3 min read

A benefit

that will

bring pain


A Medicare-paid prescription drug benefit is a humane thing to do for seniors struggling to buy essential medicine.

But it is estimated to cost taxpayers as little as $400 billion or as much as $2.2 trillion over the next decade – and it’s that absence of a meaningful price tag that should worry us all.

What is now offered as a benefit to seniors could bring pain to younger, tax-strapped Americans down the road.

When President Clinton proposed a prescription drug benefit in 2000 he estimated the cost at $195 billion over 10 years. Three years later, the cost has doubled because of greater needs and rising costs.

In testimony before the Subcommittee on National Security, Veterans Affairs and International Relations last year, Dr. Alan Sager from the Boston University School of Public Health raised a red flag about Medicare benefit costs based on the experience of similar benefits offered through the Veterans Administration.

The volume of people seeking VA-paid drugs rose 2.5 times between 1995 and 2001. The VA’s drug costs were $1.6 billion in fiscal 1999 and, by conservative measures, expected to top $3.3 billion in the next fiscal year.

We should expect the same trend in Medicare benefits.

The pharmaceutical industry supports the proposed benefit package and has urged the Senate to act quickly to approve the measure. It’s a sanctimonious gesture on its part.

By industry measures, 60 percent of all prescription drugs are purchased by seniors. If Medicare starts paying for pills, drug companies will have a giant guaranteed longtime customer in Uncle Sam.

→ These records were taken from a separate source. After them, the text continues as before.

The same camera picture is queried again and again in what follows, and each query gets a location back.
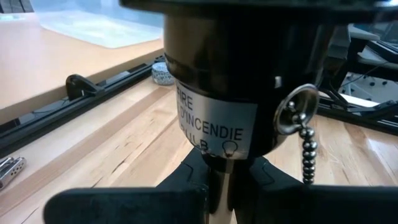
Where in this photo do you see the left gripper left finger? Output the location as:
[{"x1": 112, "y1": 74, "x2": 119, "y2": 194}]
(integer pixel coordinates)
[{"x1": 43, "y1": 147, "x2": 213, "y2": 224}]

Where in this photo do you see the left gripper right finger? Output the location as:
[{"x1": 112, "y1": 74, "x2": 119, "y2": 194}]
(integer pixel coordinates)
[{"x1": 229, "y1": 156, "x2": 398, "y2": 224}]

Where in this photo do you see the table lamp with black socket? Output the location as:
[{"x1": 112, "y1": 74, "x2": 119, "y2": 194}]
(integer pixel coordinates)
[{"x1": 119, "y1": 0, "x2": 398, "y2": 224}]

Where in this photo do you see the silver perforated metal piece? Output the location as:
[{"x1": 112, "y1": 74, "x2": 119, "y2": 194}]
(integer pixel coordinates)
[{"x1": 0, "y1": 156, "x2": 27, "y2": 191}]

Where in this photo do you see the metal ball pull chain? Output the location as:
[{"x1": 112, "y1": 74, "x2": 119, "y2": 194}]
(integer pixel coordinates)
[{"x1": 285, "y1": 99, "x2": 318, "y2": 185}]

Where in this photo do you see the black aluminium table frame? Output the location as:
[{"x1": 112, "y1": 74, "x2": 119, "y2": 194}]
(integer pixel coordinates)
[{"x1": 0, "y1": 37, "x2": 398, "y2": 156}]

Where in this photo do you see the black frame bracket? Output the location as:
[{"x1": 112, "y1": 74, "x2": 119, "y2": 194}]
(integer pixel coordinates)
[{"x1": 65, "y1": 73, "x2": 106, "y2": 101}]

The plight of elders who must choose between food, heating oil or medicine is cruel and real. But so, too, is the tremendous financial burden the Medicare prescription benefit will put on younger Americans.

Although seniors will be charged $25 a month for the added benefit, that won’t begin to cover the actual costs of the medicine they receive.

Last year, a Lewiston couple was among a group of seniors who climbed aboard a Canada-bound bus to buy six months worth of prescriptions. If they bought their drugs in the United States, they could expect to spend $2,210 in that time, even with a 25 percent discount offered by the Healthy Maine Prescription card. In Canada, they saved $1,480.

Under the Medicare prescription benefit, this couple will pay just $150 in premiums every six months and get all the medicine they need. They will save $4,120 a year without ever getting on a bus. But, what they save becomes a cost to taxpayers.

The government, of course, will negotiate with the pharmaceutical industry to get the best possible drug prices under this Medicare benefit plan, but since we also know the industry isn’t about to sacrifice profit, younger Americans who are not eligible for this benefit will be squeezed for the difference. Those who are fortunate enough to have insurance may not feel the pinch as much as those who don’t, but the cost shift is a guarantee.

So, not only will younger Americans be paying more tax dollars to subsidize the prescription drug benefit, their own out-of-pocket drug costs will go up.

These increases will come as state and federal governments are busy levying $4.3 billion in new taxes and $2.3 billion in new fees on all kinds of services in the coming fiscal year, eating up the Bush administration’s grandiose tax cut.

A Medicare prescription drug benefit for seniors will further bend overburdened taxpayers and do nothing to halt the pharmaceutical industry’s runaway greed.